RL-GPT: Integrating Reinforcement Learning and Code-as-policy for Embodied Tasks in Minecraft
Основні поняття
Large Language Models (LLMs) integrated with Reinforcement Learning (RL) in RL-GPT outperform traditional methods, achieving superior efficiency in Minecraft tasks.
Анотація
RL-GPT introduces a two-level hierarchical framework to combine high-level coding and low-level RL-based actions. The framework divides tasks into sub-actions coded by LLMs and actions learned through RL. By balancing the strengths of both approaches, RL-GPT excels in challenging Minecraft tasks, demonstrating remarkable performance. The iterative process refines the coding and learning strategies, leading to optimal solutions for complex embodied tasks.
RL-GPT
Статистика
RL-GPT achieves an optimized neural network 6.7 times faster than traditional methods.
In the MineDojo environment, RL-GPT attains state-of-the-art performance on designated tasks.

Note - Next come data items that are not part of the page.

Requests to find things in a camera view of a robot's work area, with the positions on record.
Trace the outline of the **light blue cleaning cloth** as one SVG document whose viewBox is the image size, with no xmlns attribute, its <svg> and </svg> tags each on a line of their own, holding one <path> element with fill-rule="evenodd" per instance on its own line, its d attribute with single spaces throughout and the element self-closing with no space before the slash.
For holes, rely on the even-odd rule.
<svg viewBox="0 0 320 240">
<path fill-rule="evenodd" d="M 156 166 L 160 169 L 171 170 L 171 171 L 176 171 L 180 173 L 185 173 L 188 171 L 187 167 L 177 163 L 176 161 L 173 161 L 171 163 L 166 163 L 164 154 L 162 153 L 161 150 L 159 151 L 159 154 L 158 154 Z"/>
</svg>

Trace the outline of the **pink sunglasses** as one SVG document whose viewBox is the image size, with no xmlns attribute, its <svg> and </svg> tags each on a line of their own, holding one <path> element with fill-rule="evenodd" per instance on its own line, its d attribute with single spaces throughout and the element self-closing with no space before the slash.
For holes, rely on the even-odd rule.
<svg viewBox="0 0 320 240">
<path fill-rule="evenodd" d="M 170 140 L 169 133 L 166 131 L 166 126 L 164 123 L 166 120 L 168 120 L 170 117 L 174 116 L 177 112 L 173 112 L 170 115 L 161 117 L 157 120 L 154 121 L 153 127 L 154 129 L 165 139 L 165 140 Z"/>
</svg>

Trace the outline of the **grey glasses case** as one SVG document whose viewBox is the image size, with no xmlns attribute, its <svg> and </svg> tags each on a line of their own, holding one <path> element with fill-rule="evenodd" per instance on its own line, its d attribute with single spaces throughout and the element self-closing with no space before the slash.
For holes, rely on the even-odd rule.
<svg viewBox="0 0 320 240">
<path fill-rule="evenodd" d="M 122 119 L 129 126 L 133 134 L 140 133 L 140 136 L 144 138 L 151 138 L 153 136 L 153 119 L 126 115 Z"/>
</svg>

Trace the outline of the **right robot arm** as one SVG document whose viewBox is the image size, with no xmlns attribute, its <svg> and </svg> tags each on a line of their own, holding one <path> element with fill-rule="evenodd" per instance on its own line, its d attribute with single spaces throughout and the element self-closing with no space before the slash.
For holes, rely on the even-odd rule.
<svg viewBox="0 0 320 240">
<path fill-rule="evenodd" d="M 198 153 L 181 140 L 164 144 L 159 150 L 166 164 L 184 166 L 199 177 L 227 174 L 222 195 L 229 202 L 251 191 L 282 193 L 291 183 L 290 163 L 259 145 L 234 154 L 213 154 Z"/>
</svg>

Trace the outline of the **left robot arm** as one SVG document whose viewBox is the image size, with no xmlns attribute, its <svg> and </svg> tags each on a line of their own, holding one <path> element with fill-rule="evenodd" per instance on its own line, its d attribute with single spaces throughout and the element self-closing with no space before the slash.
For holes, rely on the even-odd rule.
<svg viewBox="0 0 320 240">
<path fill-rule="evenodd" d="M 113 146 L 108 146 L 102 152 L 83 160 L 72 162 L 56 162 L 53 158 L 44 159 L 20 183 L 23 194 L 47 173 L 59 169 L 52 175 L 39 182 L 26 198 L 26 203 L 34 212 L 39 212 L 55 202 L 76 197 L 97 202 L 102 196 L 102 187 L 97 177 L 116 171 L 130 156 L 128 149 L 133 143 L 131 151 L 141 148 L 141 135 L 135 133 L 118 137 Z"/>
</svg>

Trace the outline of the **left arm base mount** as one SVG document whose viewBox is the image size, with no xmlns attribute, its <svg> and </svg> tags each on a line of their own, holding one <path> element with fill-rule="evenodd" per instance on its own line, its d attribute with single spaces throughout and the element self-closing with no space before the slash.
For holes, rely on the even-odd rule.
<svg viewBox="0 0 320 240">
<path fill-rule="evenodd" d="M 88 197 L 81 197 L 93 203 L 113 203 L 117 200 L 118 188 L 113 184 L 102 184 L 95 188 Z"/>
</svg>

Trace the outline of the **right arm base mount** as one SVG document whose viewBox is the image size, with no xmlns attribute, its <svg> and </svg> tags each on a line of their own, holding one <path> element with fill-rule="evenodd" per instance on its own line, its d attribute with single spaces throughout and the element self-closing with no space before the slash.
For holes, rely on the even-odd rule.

RL-GPT demonstrates a 1.9x improvement over existing GPT agents.
Цитати
"Our approach outperforms traditional RL methods and existing GPT agents, demonstrating superior efficiency."
"In the Minecraft game, it rapidly obtains diamonds within a single day on an RTX3090."
"Our contributions are summarized as introducing an LLMs agent utilizing an RL training pipeline as a tool."